STA240/ENV210

STA242/ENV255 Assignment 2

Due Friday, September 5, 2003 at 5pm. Submit to A125 LSRC. Late homework will not be accepted.

Policies for this assignment:

The Nicholas School of the Environment and Earth Sciences (NSEES) advocates the highest standards of professional ethics and academic integrity. Students and faculty have developed an honor code for the school which is distributed to all students prior to matriculation and discussed during orientation. Students in this course are expected to follow the honor code.
Writeups must be done independently.

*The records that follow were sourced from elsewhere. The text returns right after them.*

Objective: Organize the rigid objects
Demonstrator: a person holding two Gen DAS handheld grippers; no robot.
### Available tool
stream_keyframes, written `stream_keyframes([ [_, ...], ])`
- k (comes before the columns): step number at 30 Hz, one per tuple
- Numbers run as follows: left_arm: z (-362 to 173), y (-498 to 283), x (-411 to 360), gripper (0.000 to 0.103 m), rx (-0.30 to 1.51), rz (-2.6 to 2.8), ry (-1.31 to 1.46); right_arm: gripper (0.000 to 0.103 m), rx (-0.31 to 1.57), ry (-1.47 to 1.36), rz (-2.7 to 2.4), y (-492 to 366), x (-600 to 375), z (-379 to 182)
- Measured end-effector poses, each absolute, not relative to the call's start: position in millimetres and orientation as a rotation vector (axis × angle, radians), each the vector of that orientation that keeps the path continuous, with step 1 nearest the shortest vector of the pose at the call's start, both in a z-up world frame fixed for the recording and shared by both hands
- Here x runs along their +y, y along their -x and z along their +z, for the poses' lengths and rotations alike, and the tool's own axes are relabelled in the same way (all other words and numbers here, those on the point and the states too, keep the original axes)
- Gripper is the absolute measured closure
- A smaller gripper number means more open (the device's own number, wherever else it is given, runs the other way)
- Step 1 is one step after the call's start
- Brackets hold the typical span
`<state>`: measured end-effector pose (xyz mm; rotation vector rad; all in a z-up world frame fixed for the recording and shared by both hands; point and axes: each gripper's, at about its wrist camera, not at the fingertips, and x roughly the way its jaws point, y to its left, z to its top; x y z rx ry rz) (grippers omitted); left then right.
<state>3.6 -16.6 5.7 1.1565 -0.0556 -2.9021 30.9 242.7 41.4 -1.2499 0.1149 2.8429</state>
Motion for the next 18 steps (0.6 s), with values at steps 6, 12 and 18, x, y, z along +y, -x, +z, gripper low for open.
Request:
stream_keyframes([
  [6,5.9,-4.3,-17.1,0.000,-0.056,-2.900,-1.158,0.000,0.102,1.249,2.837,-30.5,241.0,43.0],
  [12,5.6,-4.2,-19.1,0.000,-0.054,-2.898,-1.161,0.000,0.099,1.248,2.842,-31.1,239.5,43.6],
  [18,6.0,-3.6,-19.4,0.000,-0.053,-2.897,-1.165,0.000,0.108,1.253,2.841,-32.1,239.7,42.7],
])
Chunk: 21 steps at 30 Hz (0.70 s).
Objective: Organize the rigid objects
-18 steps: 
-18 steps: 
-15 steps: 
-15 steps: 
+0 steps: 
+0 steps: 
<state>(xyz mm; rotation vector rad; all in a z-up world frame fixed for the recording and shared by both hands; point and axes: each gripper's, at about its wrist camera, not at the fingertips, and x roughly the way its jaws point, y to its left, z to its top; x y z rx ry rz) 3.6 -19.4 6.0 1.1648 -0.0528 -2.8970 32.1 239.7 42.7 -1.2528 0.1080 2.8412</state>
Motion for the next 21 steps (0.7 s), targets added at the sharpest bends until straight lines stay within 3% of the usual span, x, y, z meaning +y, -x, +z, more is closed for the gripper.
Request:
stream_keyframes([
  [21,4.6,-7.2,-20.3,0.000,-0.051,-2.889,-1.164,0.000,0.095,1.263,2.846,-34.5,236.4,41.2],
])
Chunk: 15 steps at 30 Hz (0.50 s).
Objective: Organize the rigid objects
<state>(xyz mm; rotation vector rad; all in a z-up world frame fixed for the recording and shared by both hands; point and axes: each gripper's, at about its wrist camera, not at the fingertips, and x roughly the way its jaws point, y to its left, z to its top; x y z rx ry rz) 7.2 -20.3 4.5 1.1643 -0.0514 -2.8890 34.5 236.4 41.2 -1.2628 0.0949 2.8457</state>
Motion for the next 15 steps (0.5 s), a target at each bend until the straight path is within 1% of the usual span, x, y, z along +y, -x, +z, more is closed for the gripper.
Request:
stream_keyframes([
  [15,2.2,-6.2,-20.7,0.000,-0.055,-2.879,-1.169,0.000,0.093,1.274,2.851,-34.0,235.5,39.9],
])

This includes computations, Splus output, graphs, answers to questions and discussion of results. Copying will not be tolerated, and will be treated as a violation of the NSEES honor code. You may discuss issues and concepts with your colleagues, but your writeup must be your own.
Students requesting regrades of assignments or exams must make these requests within one week of receiving the graded material. Attach a note explaining the regrade issue to your assignment or exam and submit to instructor. The instructor or TA has the option to regrade the entire assignment or exam.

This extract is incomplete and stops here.